* What you will do *
Leaving out the pictures, return each line of the entries from the first through the line with "Could you kindly segment the black right gripper left", and only those lines.

* Stored items from a collection *
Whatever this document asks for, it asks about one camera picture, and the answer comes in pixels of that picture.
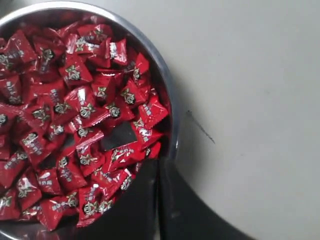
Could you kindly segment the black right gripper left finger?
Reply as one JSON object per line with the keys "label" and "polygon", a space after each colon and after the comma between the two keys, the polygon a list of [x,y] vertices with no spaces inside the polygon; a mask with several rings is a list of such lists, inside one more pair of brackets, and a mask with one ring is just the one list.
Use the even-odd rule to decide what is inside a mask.
{"label": "black right gripper left finger", "polygon": [[54,231],[57,240],[153,240],[156,232],[158,162],[146,160],[129,188],[94,223]]}

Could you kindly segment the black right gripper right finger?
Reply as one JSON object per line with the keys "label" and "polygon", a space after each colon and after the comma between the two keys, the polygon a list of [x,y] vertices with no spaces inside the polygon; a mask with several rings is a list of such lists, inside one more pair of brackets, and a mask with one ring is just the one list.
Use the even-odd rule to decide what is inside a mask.
{"label": "black right gripper right finger", "polygon": [[169,158],[159,161],[159,229],[162,240],[251,240],[191,189]]}

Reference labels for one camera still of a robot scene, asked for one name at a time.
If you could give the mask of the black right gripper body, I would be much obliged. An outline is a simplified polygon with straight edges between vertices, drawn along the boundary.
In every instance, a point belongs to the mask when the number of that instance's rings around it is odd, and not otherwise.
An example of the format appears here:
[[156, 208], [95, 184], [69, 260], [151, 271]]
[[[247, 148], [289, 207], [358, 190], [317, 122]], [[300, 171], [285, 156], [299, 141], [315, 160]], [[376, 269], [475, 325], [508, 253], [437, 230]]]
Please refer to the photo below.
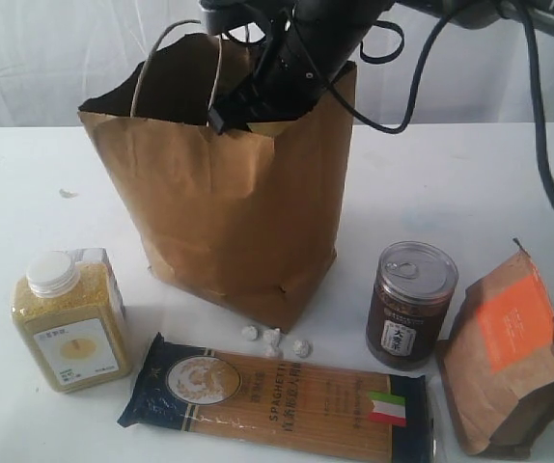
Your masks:
[[292, 121], [313, 109], [378, 19], [376, 1], [208, 1], [207, 32], [253, 23], [264, 39], [250, 73], [208, 110], [219, 134]]

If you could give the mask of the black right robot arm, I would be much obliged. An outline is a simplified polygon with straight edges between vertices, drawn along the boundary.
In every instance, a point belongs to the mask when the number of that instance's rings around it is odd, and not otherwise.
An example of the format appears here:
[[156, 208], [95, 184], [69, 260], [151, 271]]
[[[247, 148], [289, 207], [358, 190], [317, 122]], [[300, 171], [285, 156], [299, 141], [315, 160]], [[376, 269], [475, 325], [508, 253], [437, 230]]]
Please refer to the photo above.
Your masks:
[[[251, 123], [293, 121], [317, 104], [327, 83], [345, 73], [346, 62], [359, 47], [362, 61], [383, 65], [402, 52], [401, 27], [379, 17], [395, 4], [482, 29], [496, 20], [518, 20], [511, 1], [199, 1], [208, 34], [222, 34], [258, 52], [250, 73], [236, 87], [210, 102], [208, 124], [217, 132], [244, 129]], [[533, 26], [554, 37], [554, 1], [520, 1]], [[243, 44], [232, 30], [255, 24], [263, 39]], [[374, 57], [363, 51], [363, 39], [373, 27], [401, 37], [397, 49]]]

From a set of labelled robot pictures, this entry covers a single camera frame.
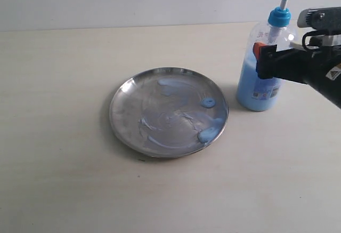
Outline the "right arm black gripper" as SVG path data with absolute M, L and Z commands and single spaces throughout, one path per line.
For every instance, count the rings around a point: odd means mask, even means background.
M 307 84 L 320 94 L 340 94 L 340 47 L 277 51 L 276 45 L 255 42 L 253 54 L 261 79 L 276 77 Z

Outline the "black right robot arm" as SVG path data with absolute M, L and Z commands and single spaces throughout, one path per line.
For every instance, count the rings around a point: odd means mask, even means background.
M 309 85 L 340 107 L 340 46 L 316 51 L 287 49 L 256 42 L 253 46 L 260 79 L 279 78 Z

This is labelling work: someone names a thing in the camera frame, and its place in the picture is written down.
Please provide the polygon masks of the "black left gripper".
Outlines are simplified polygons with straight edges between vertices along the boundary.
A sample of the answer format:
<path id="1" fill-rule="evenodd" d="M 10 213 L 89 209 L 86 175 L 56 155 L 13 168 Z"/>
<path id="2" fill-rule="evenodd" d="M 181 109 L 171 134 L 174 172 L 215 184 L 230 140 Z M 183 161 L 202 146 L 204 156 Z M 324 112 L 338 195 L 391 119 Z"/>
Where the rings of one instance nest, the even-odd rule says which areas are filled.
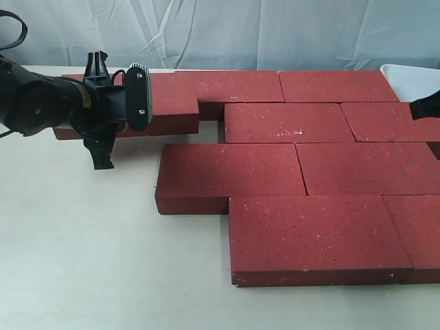
<path id="1" fill-rule="evenodd" d="M 80 107 L 70 111 L 68 122 L 83 139 L 94 170 L 114 168 L 111 161 L 114 139 L 127 127 L 124 87 L 91 84 L 111 82 L 105 63 L 107 57 L 103 51 L 89 52 L 84 72 L 84 81 L 89 82 L 70 82 L 78 90 Z"/>

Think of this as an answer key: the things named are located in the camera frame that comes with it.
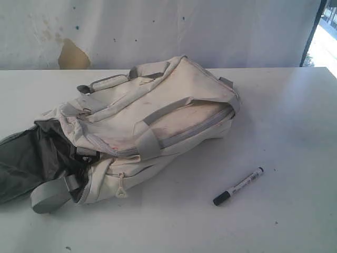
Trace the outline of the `black capped white marker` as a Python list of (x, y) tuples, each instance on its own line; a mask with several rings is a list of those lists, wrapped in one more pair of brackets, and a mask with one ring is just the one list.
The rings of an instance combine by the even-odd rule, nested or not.
[(242, 190), (248, 184), (256, 180), (264, 173), (264, 169), (262, 167), (258, 167), (254, 172), (249, 174), (246, 178), (240, 181), (233, 187), (228, 188), (223, 193), (218, 195), (216, 198), (213, 199), (213, 204), (215, 206), (220, 206), (221, 204), (225, 203), (228, 199), (230, 199), (234, 194)]

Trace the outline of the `white canvas backpack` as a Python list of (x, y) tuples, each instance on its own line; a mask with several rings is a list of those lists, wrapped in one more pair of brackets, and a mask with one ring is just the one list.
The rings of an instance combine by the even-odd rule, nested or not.
[(127, 190), (207, 139), (240, 110), (233, 83), (186, 56), (78, 86), (79, 97), (1, 141), (1, 202), (27, 193), (36, 213)]

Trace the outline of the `black window frame post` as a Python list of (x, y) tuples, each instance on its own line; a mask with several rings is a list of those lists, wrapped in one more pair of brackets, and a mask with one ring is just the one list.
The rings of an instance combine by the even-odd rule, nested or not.
[(324, 12), (326, 3), (327, 3), (327, 0), (320, 0), (318, 11), (317, 11), (317, 13), (315, 15), (315, 19), (314, 19), (314, 22), (313, 22), (313, 25), (312, 25), (309, 37), (307, 39), (307, 42), (305, 44), (305, 48), (303, 50), (302, 58), (301, 58), (301, 61), (300, 61), (300, 67), (303, 67), (303, 65), (304, 65), (305, 58), (306, 58), (306, 56), (308, 54), (308, 51), (309, 51), (309, 48), (310, 48), (310, 45), (311, 45), (314, 33), (315, 33), (316, 28), (317, 28), (317, 26), (319, 24), (319, 21), (321, 19), (321, 15)]

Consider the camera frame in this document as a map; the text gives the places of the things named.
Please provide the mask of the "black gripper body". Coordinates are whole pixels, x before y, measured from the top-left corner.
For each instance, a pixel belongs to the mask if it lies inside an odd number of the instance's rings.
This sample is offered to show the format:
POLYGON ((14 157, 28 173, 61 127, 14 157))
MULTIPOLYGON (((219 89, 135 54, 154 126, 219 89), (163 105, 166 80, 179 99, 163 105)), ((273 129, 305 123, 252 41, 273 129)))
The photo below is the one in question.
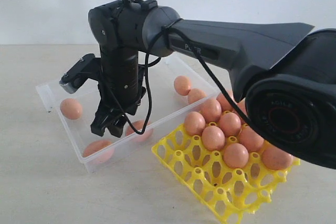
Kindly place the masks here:
POLYGON ((108 113, 135 115, 140 104, 142 82, 139 81, 138 51, 129 48, 100 48, 101 72, 99 92, 101 100, 96 119, 108 113))

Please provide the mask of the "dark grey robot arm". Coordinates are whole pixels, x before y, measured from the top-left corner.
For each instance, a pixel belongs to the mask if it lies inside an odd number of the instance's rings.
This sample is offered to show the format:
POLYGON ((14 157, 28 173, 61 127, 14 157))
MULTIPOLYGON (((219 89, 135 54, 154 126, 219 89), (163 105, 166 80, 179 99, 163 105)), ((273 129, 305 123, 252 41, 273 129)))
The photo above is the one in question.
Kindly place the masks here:
POLYGON ((335 29, 186 20, 153 0, 107 3, 88 18, 101 53, 94 134, 120 136, 125 114, 135 113, 138 52, 177 51, 227 70, 235 101, 245 101, 250 122, 273 145, 335 168, 335 29))

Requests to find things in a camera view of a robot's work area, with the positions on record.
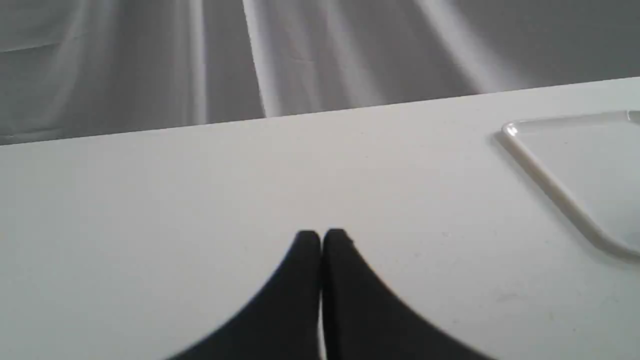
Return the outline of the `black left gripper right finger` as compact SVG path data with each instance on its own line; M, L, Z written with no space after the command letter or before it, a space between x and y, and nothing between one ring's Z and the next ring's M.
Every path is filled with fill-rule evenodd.
M404 304L341 228L322 246L322 323L329 360L485 360Z

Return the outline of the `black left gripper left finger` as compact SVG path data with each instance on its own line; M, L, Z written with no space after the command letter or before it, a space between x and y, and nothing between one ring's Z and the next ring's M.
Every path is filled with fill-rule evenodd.
M322 242L299 231L270 279L223 326L176 360L318 360Z

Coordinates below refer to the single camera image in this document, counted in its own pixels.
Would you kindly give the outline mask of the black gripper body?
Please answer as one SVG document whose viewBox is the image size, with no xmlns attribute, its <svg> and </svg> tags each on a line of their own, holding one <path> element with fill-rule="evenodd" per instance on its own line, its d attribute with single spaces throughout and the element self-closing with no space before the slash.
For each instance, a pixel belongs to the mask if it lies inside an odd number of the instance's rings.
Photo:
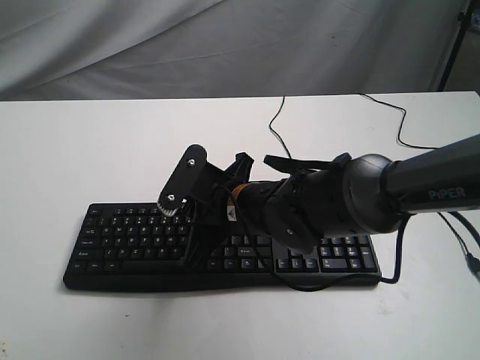
<svg viewBox="0 0 480 360">
<path fill-rule="evenodd" d="M 245 152 L 236 154 L 226 169 L 209 163 L 205 151 L 187 155 L 187 170 L 193 178 L 187 195 L 195 202 L 196 224 L 221 229 L 228 225 L 229 193 L 250 180 L 253 164 L 254 159 Z"/>
</svg>

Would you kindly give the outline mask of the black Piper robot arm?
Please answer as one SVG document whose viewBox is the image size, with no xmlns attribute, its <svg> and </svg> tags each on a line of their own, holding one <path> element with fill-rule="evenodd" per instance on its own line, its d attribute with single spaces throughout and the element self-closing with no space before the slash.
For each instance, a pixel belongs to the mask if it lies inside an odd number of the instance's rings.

* Written solution *
Whatever this document asks for, it asks about one camera picture, and the answer comes in pixels of that picture.
Could you kindly segment the black right gripper left finger?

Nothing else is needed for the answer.